O episódio 425 do podcast oficial da Johnson Space Center em Houston, nos Estados Unidos, traz Greg Heckler, gerente adjunto de Capacidade de Desenvolvimento da SCaN, para discutir o futuro das comunicações em profundidade espacial. A gravação ocorreu em 5 de maio de 2026, com foco nas missões da NASA em órbita terrestre, na Lua e além.
Heckler explica como a infraestrutura atual sustenta Artemis II, incluindo redes de comunicação de terra a espaço e os recursos da Deep Space Network e da Near Space Network. Ele aponta a necessidade de evoluir para atender às exigências de volumes de dados maiores e a continuidade operacional de futuras missões.
O programa Space Communications and Navigation, conhecido como SCaN, gerencia operações, desenvolvimento de tecnologia e projetos de entrega de infraestrutura de comunicação para Orion, bases lunares e futuras missões para Marte. A equipe trabalha de forma integrada com outras diretorias da NASA para alinhar capacidades às metas de longo prazo.
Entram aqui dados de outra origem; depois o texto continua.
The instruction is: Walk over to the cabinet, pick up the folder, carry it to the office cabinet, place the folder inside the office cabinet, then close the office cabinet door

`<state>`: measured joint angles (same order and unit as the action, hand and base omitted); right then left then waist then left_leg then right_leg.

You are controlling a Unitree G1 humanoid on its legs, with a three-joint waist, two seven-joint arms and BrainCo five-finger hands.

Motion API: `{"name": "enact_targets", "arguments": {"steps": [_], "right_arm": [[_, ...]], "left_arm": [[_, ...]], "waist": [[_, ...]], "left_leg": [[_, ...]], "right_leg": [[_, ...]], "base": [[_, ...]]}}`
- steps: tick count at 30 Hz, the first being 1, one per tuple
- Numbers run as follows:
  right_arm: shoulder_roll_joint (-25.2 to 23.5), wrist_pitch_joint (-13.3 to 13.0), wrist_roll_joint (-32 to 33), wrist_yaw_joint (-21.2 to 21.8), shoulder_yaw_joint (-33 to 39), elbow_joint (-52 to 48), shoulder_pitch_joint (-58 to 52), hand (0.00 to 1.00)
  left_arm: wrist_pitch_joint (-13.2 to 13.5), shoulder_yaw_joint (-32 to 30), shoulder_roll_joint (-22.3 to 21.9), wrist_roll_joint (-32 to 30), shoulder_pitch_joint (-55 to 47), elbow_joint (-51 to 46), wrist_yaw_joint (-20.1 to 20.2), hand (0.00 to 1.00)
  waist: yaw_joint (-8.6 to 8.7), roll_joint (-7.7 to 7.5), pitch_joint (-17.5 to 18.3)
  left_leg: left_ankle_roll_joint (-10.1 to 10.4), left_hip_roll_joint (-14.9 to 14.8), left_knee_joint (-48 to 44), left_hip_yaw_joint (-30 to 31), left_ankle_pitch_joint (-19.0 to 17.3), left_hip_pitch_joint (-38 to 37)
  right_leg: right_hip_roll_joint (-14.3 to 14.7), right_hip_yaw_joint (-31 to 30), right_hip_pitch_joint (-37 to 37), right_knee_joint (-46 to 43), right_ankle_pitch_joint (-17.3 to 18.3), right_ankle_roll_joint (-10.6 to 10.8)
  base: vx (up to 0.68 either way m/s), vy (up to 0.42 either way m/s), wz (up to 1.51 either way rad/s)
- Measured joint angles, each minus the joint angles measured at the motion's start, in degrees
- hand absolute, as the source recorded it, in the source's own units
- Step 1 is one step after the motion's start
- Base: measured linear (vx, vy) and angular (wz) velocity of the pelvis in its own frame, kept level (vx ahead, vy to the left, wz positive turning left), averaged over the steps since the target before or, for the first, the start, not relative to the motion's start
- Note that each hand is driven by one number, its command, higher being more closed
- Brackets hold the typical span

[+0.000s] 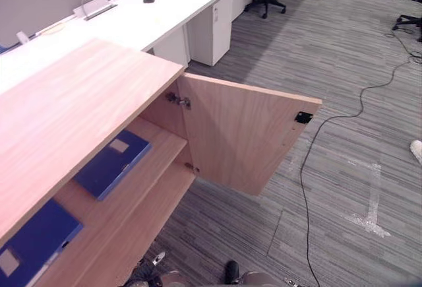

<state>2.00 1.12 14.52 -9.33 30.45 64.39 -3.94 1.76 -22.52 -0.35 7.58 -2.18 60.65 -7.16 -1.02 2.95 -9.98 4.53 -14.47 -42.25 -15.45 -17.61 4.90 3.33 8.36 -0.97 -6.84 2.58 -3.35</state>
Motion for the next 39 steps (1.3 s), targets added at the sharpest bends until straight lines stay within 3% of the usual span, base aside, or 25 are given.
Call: {"name": "enact_targets", "arguments": {"steps": [3, 4, 6, 9, 19, 22, 25, 27, 31, 33, 39], "right_arm": [[-0.2, 0.0, 0.0, 0.3, 0.0, -0.2, 0.5, 0.00], [-0.2, 0.0, -0.1, 0.4, 0.0, -0.3, 0.6, 0.00], [-0.7, 0.1, -0.3, 1.0, -0.2, -1.2, -0.4, 0.00], [-1.0, 0.0, 0.1, 1.8, -0.8, -1.3, 0.1, 0.00], [-0.5, -0.7, 6.9, 2.6, -7.2, -6.1, 1.9, 0.00], [0.2, -1.5, 7.3, 2.4, -8.2, -15.6, 3.8, 0.00], [2.3, -3.1, 7.3, 2.0, -8.2, -24.3, 4.8, 0.00], [3.6, -3.5, 7.3, 1.4, -8.1, -28.2, 5.6, 0.00], [6.8, -3.8, 7.3, 0.8, -7.8, -31.1, 8.7, 0.00], [8.5, -3.9, 7.5, 0.9, -8.1, -31.0, 10.3, 0.00], [16.3, -5.2, 9.1, 1.9, -12.4, -29.5, 15.2, 0.00]], "left_arm": [[0.3, -1.2, -0.7, -0.1, 0.0, -0.5, 0.2, 0.00], [0.3, -1.8, -0.8, -0.1, -0.3, -0.4, 0.3, 0.00], [-0.1, -2.3, -0.6, -0.8, -0.5, -0.2, 0.5, 0.00], [-0.3, -2.8, 0.2, -2.1, -0.5, 0.4, 0.7, 0.00], [-1.0, -0.1, 2.7, -2.5, -1.7, 2.0, 1.0, 0.00], [-1.0, 1.2, 3.0, -2.5, -1.9, 1.7, 1.0, 0.00], [-1.1, 2.8, 3.2, -2.5, -2.0, 0.9, 1.0, 0.00], [-1.1, 3.3, 3.2, -2.6, -2.6, 0.2, 0.9, 0.00], [-1.3, 3.3, 3.7, -2.5, -4.9, -0.6, 0.9, 0.00], [-1.3, 3.5, 3.6, -2.5, -6.5, -0.5, 0.8, 0.00], [-1.2, 4.8, 4.0, -1.9, -8.6, -0.5, 0.9, 0.00]], "waist": [[-0.44, 0.03, 0.0], [-0.58, 0.27, 0.2], [-0.09, -0.96, 1.3], [0.06, -0.98, 1.5], [-0.18, -1.01, 2.7], [-0.34, -0.98, 2.1], [-0.08, -1.17, 1.0], [-0.02, -1.30, 0.8], [-0.40, -1.68, 1.1], [-0.32, -1.28, 1.5], [-0.41, -1.65, 2.6]], "left_leg": [[0.3, 4.9, 11.6, 7.0, -0.7, 1.9], [-1.0, 6.4, 18.3, 7.8, 3.4, 0.1], [-2.7, 9.6, 23.4, 5.7, 4.9, -2.1], [-3.7, 11.8, 26.1, 4.2, 5.5, -3.5], [-4.4, 13.0, 30.1, 3.3, 5.9, -7.4], [-5.3, 13.2, 30.0, 3.1, 7.1, -8.3], [-5.4, 14.8, 30.1, 3.6, 7.1, -9.9], [-5.4, 15.7, 30.1, 4.9, 7.1, -9.4], [-5.9, 16.5, 30.4, 7.7, 7.4, -5.6], [-5.8, 16.0, 29.0, 8.9, 7.4, -3.7], [-4.5, 14.4, 29.1, 13.3, 8.9, -1.9]], "right_leg": [[-1.0, -4.6, 0.0, -0.1, -0.7, 2.1], [-1.5, -6.7, -0.3, -0.4, -0.4, 3.3], [-4.0, -8.1, 0.1, 1.3, -1.0, 4.9], [-5.8, -9.3, 0.4, 3.3, -1.6, 5.8], [-5.8, -11.6, 1.0, 3.4, -1.7, 5.8], [-5.6, -12.0, -3.5, -6.0, 0.1, 5.7], [-7.4, -12.2, -7.6, -17.5, 3.6, 6.3], [-8.2, -12.6, -8.7, -19.7, 4.3, 6.4], [-9.1, -13.3, -7.9, -11.8, 4.8, 7.1], [-8.9, -12.7, -6.7, -7.9, 3.5, 8.4], [-7.8, -8.0, -3.7, -1.4, -0.2, 7.2]], "base": [[0.08, 0.221, -0.85], [0.05, 0.189, -0.63], [0.14, 0.284, -0.30], [0.12, 0.192, -0.16], [0.09, 0.077, -0.20], [-0.03, 0.026, -0.40], [-0.06, 0.047, 0.04], [-0.09, 0.088, 0.32], [-0.09, 0.008, 0.27], [-0.09, -0.051, 0.23], [-0.06, -0.064, 0.33]]}}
Entre as estratégias, destaca-se a transição de redes legadas para soluções baseadas em tecnologia moderna, incluindo comunicações ópticas (OpCom). O objetivo é aumentar a taxa de dados, reduzir peso e consumo de energia dos equipamentos, e ampliar a diversidade de opções de comunicação, especialmente em ambientes desafiadores como a superfície lunar.
Heckler detalha o esforço de relé lunar, que utiliza satélites para manter conectividade constante entre rovers, módulos de pouso e Mission Control, mesmo em regiões com visibilidade limitada para a Terra. A primeira de essas plataformas, desenvolvida com o parceiro Intuitive Machines, está prevista para o lançamento em novembro deste ano.
O executivo também comenta a retirada gradual do sistema TDRS em favor de soluções comerciais e de demonstrações ópticas já em uso em várias missões, incluindo a Lunar Reconnaissance Orbiter e a Psyche. A transição busca maior confiabilidade e custos mais estáveis a longo prazo.
Sobre Artemis III, a NASA busca soluções de comunicação que entreguem vídeo em 4K e suportem várias fontes de dados. A agência abriu um pedido de informações para que a indústria apresente propostas end-to-end compatíveis com o cronograma da missão e com a integração de terminais e rede de apoio.
No conjunto, as iniciativas refletem uma visão de amplo investimento público-privado, com aproveitamento de tecnologias comerciais e padrões abertos para acelerar a entrega de serviços de comunicação confiáveis em missões lunares e, no futuro, em operações em Marte.